A new wave of unrest hit Kyrgyzstan on Monday, with violent protests in the suburbs of the capital and the south of the country, while ousted President Kurmanbek Bakiyev left Kazakhstan for an unknown destination. A new wave of unrest engulfed Bishkek's northern suburbs on Monday morning, when some 2,000 people armed with sticks set several cars on fire and threw rocks at houses in nearby villages. They tried to seize some 700 hectares of land outside the capital, saying it was theirs to build houses on, but landowners drove them away. The rioters then moved toward the capital, but were stopped by police. After negotiations with the head of the municipal administration they agreed not to enter the city.
The village of Mayovka, to the north of Bishkek, bore the brunt of the violence, with rioters burning buildings, throwing rocks at villagers' houses and pillaging private estates. Local 24.kg news agency reported that at least two people were killed and 13 injured in Mayovka. Roza Otunbayeva, the head of the interim government, said on Monday evening that the situation in the village was under control, and police forces had detained about 40 initiators of the riots.
Ousted President Bakiyev fled the capital on April 7 amid violent protests that saw the opposition seize power, taking refuge in his home village near the southern city of Jalalabad, where violence also flared on Monday. Supporters of the former president stormed the Jalalabad police department, the Kyrgyz 24.kg news agency reported, adding that "they were throwing Molotov cocktails at the building and the police fired warning shots." First Deputy Prime Minister Almazbek Atambayev said that the interim government was working to stabilize the situation in the country and to avoid causalities among the civilian population. "We will not use weapons against civilian population," he said. "But I am ready to use even napalm against bandits." Atambayev blamed the unrest in Jalalabad on Bakiyev's allies. "A slightly unstable situation in Jalalabad can be explained by the fact that [weapons] were imported there by criminals, by Bakiyev's lot," Atambayev said. "These criminals, who could not fly with Bakiyev, stayed in Jalalabad."

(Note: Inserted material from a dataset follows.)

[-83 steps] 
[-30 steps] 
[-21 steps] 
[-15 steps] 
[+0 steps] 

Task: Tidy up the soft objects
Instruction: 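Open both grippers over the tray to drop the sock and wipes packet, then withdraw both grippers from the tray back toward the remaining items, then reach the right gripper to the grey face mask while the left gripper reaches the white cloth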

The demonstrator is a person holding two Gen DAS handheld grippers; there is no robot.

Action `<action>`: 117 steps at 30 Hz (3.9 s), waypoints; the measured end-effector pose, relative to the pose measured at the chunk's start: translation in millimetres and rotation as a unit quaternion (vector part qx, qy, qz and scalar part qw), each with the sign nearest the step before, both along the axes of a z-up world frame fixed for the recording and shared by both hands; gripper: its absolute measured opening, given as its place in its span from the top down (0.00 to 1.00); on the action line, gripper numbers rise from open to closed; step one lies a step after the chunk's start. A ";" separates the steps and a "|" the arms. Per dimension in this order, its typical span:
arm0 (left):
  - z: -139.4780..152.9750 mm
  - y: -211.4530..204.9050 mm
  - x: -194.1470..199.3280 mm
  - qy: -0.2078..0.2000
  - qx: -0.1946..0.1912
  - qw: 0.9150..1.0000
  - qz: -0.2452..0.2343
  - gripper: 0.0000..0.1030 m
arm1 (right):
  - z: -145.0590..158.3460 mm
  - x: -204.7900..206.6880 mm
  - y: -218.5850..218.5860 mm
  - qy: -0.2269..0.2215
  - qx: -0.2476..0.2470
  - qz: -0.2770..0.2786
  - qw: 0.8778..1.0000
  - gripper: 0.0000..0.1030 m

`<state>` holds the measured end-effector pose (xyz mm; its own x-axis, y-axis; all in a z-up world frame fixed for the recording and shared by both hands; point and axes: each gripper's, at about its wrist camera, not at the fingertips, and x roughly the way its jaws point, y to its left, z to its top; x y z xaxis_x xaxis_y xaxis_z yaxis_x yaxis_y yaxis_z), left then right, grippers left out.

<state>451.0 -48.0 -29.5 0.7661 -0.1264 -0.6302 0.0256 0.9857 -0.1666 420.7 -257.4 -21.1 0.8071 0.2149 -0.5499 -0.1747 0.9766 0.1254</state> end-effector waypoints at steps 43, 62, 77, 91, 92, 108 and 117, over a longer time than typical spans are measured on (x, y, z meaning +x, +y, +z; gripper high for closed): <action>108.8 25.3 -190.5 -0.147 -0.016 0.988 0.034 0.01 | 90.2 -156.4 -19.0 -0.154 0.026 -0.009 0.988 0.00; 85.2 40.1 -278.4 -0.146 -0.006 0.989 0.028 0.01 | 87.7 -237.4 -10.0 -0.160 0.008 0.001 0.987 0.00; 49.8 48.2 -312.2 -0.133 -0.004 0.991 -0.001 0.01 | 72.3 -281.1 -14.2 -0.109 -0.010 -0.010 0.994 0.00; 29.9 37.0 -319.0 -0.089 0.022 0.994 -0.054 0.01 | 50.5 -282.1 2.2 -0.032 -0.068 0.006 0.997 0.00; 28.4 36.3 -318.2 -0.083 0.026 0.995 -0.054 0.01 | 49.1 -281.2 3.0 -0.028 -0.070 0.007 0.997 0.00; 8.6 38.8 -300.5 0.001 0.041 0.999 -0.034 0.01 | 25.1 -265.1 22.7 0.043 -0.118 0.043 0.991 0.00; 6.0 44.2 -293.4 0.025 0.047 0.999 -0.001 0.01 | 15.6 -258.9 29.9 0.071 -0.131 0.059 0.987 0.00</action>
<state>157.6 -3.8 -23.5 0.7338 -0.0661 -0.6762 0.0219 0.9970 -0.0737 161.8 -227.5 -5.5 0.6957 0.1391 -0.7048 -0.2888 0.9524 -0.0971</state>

Bakiyev flew to neighboring Kazakhstan last week and the Kazakh government said on Monday he had left the country for an unknown destination. "According to my information, Bakiyev has left Kazakhstan. I do not know anything about his current whereabouts," Kazakh Foreign Ministry spokesman Askar Abdrakhmanov said. He said that "perhaps" Bakiyev had left Kazakhstan with his family, but did not disclose the time of his departure. Meanwhile, Bakiyev's younger brother Kanybek said Kurmanbek was unlikely to return to Kyrgyzstan in the next couple of days. "Kyrgyz President Kurmanbek Bakiyev will not arrive in the country today, or tomorrow. I cannot comment on when it will happen," Kanybek said. Belarusian President Alexander Lukashenko said on Sunday his country was ready to provide refuge to Bakiyev and his family and provide whatever help they need. The interim government in Kyrgyzstan says it wants to set up an international investigation into alleged crimes committed by Bakiyev. Charges have already been filed against some of his relatives.
Although the situation outside Bishkek remained very tense during the day, the police forces in the country's capital were busy picketing the building of the country's interim government demanding the resignation of the interior minister. Bishkek police went on strike on Monday but later returned to their duties as acting Interior Minister Bolot Sherniyazov was replaced. "The interim government has agreed to meet our demands and to appoint a new interior minister," Aibek Abdrazakov, a police negotiator, said adding that Bolot Alymbekov, a former deputy minister, had been appointed to head the ministry.
He said the Bishkek police were "satisfied" and would immediately return to their duties.